Florence Aubenas a mené une enquête minutieuse, rencontré et interrogé les protagonistes de l’affaire, les proches de la victime, dont le père de Catherine Burgod ; elle s’est immergée dans la petite ville de Montréal-la-Cluse, pour, au fil des pages, nous conduire dans une intrigue policière, dans dans un roman noir où l’ambiance rappelle par moment les livres de Georges Simenon, avec un personnage central à la fois fascinant, attachant, mystérieux, insaisissable, intriguant et que tout semble accuser mais pour lequel on ne veut imaginer le pire.
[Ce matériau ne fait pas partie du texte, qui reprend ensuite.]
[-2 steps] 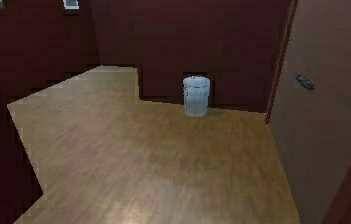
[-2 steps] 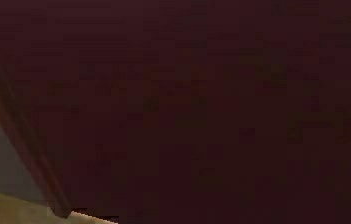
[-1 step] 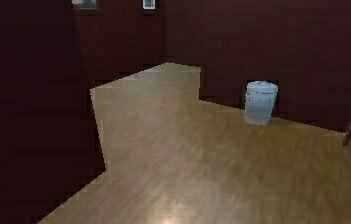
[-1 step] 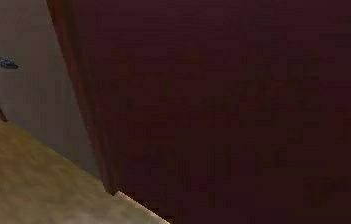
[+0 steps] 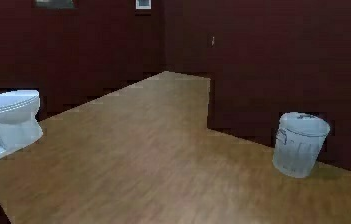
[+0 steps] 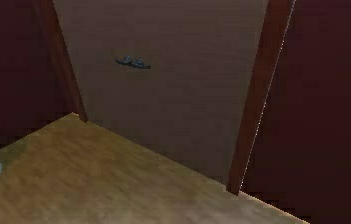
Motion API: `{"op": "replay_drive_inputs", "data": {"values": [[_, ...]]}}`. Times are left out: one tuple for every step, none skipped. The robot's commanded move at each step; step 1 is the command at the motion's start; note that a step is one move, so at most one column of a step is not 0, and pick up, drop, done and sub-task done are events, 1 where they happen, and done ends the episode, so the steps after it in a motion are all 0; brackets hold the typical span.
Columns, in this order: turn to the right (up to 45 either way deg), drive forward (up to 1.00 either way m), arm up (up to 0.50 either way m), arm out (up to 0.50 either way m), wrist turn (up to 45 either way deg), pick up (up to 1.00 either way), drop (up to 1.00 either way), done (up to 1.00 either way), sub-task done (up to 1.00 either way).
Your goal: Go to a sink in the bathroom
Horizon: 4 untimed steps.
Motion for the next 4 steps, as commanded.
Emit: {"op": "replay_drive_inputs", "data": {"values": [[-6.0, 0.00, 0.00, 0.00, 0.0, 0.00, 0.00, 0.00, 0.00], [0.0, 0.40, 0.00, 0.00, 0.0, 0.00, 0.00, 0.00, 0.00], [0.0, 1.00, 0.00, 0.00, 0.0, 0.00, 0.00, 0.00, 0.00], [0.0, 1.00, 0.00, 0.00, 0.0, 0.00, 0.00, 0.00, 0.00]]}}
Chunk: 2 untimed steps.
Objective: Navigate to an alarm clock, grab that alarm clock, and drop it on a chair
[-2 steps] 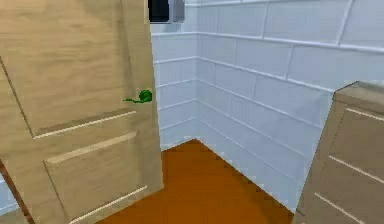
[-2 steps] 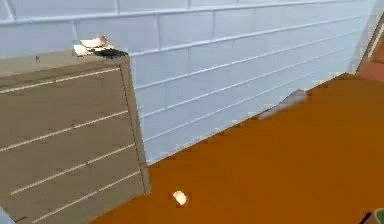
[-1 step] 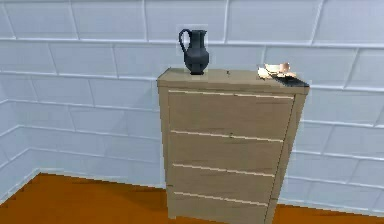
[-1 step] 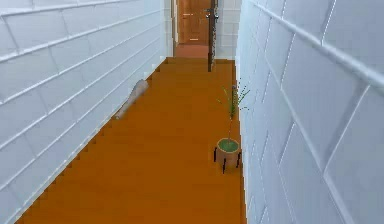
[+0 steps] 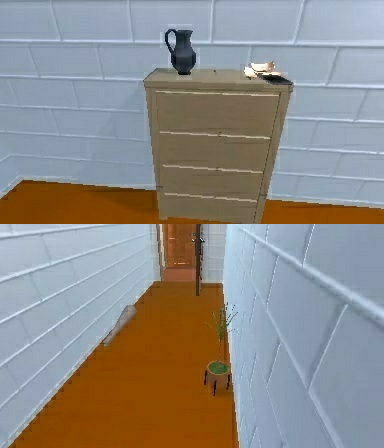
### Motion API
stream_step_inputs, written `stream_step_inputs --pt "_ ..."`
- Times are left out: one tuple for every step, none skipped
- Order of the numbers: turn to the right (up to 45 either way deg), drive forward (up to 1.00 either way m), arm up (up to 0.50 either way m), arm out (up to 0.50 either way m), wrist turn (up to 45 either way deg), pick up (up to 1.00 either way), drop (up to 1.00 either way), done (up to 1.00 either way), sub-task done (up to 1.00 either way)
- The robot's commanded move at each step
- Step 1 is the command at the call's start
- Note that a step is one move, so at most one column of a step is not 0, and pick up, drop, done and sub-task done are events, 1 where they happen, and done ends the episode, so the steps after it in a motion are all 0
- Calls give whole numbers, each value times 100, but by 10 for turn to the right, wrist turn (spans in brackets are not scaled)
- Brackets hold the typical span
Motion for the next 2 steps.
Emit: stream_step_inputs --pt "0 10 0 0 0 0 0 0 0" --pt "-450 0 0 0 0 0 0 0 0"
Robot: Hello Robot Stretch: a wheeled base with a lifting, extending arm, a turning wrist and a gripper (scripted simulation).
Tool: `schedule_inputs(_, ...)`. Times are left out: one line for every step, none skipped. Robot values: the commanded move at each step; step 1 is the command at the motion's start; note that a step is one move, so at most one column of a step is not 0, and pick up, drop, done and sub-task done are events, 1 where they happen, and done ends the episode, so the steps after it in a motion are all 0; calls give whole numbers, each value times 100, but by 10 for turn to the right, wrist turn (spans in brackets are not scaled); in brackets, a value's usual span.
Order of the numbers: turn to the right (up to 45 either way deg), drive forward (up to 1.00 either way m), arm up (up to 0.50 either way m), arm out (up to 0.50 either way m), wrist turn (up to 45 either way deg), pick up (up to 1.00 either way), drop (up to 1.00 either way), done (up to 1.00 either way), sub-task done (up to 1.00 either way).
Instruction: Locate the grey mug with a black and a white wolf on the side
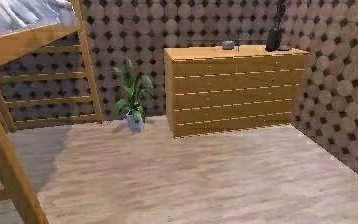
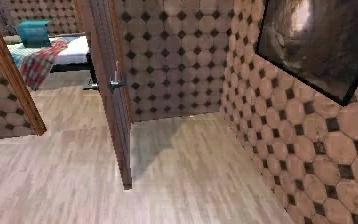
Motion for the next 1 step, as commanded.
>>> schedule_inputs(0, 55, 0, 0, 0, 0, 0, 0, 0)
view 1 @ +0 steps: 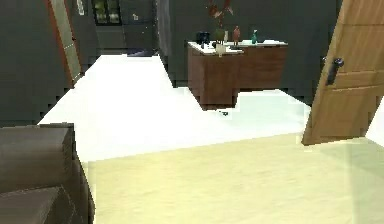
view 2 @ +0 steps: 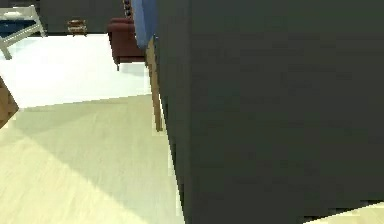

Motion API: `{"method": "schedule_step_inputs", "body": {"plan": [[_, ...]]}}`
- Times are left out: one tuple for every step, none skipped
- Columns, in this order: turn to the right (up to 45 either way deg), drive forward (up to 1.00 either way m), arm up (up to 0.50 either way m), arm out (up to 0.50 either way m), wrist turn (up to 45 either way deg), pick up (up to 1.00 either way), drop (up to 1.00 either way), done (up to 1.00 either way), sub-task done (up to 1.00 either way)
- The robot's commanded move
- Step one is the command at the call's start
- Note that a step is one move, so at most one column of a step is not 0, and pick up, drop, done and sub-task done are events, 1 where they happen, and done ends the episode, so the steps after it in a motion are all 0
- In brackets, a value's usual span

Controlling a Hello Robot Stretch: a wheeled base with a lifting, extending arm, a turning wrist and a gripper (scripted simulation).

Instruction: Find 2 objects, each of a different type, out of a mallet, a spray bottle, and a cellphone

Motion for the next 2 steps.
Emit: {"method": "schedule_step_inputs", "body": {"plan": [[0.0,1.0,0.0,0.0,0.0,0.0,0.0,0.0,0.0],[0.0,1.0,0.0,0.0,0.0,0.0,0.0,0.0,0.0]]}}
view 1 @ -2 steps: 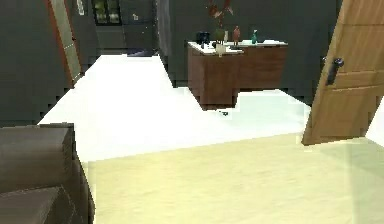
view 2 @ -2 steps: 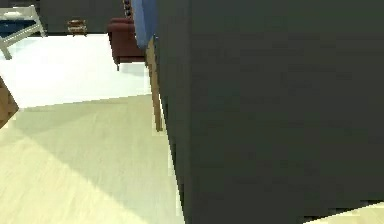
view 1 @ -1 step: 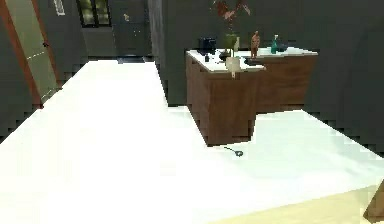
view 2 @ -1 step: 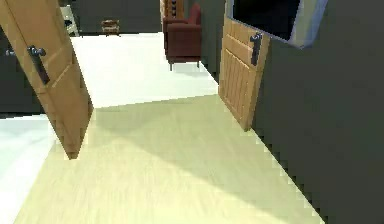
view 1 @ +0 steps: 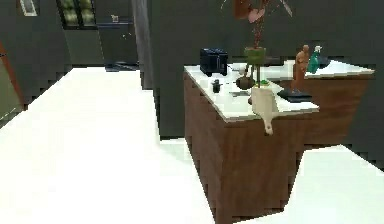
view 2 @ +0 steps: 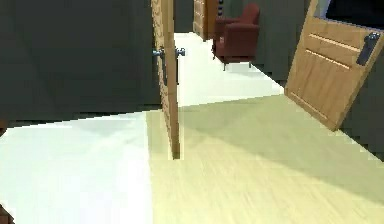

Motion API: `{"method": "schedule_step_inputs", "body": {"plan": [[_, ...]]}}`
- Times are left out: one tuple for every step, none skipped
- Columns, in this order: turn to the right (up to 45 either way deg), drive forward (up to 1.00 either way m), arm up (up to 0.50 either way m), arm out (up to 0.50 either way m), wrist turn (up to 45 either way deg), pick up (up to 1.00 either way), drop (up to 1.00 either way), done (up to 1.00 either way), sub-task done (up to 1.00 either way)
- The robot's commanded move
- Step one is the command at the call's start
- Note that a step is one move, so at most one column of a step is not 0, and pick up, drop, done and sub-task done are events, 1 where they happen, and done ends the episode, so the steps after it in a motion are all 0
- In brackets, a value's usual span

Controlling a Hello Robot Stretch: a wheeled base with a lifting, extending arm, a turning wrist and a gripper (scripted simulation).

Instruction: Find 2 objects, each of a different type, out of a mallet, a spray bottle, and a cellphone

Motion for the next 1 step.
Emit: {"method": "schedule_step_inputs", "body": {"plan": [[0.0,0.5,0.0,0.0,0.0,0.0,0.0,0.0,0.0]]}}
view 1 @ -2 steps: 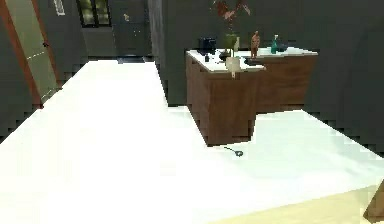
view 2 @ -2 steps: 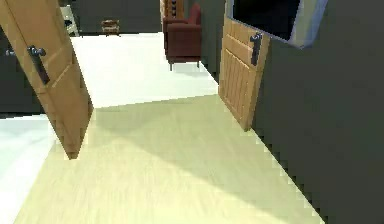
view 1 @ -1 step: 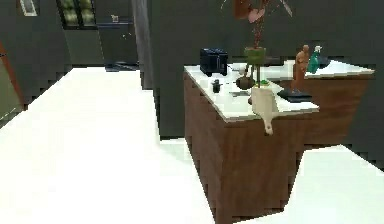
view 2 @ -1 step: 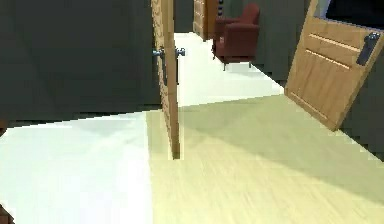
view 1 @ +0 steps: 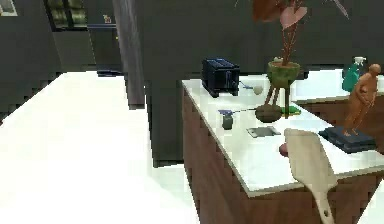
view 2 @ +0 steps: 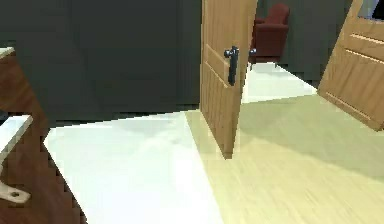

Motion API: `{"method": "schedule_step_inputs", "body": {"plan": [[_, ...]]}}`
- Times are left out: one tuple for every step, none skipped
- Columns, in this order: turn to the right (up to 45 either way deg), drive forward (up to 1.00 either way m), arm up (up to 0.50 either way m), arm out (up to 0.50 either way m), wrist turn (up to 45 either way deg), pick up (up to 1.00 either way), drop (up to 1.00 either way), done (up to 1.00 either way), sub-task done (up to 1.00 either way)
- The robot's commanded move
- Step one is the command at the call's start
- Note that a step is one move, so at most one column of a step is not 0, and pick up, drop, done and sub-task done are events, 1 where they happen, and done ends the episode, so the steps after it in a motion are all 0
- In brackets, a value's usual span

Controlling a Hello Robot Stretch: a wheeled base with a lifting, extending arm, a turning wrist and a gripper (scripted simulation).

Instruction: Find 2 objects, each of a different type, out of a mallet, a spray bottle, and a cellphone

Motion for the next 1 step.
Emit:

Florence Aubenas à travaillé durant six ans sur cette affaire, pour dresser le portrait de Montréal-la-Cluse et de ses habitants, des gens normaux, mis à part peut-être le trio que forme Tintin, Rambouille et Thomassin, trois marginaux qui passent leur temps à boire des bières et à fumer des cigarettes, et dont on voudrait bien faire les coupables de ce meurtre insoluble.
Il faut dire que le CV de nos trois gaillards est bien chargé. Tous trois ont connu un parcours chaotique et notamment Thomassin qui, avant d’être repéré par Doillon, a connu la DDASS, les familles d’accueil et ensuite pas mal d’errance avant et après les tournages.
La grande force du livre est de donner directement ou indirectement la parole à tout le monde, de ne porter de jugement sur personne, mais aussi de décrire tout ce petit monde de manière quasi sociologique et anthropologique. Florence Aubenas met beaucoup d’humanité dans ce récit totalement captivant qui se lira d’une traite ou presque. Un livre qui réserve son lot de rebondissements… évidemment, au moment de se plonger dans ce récit, il faudra en savoir le moins possible sur cette affaire, il ne faudra pas être tenté d’aller sur Wikipédia ou ailleurs afin de préserver au maximum le suspense.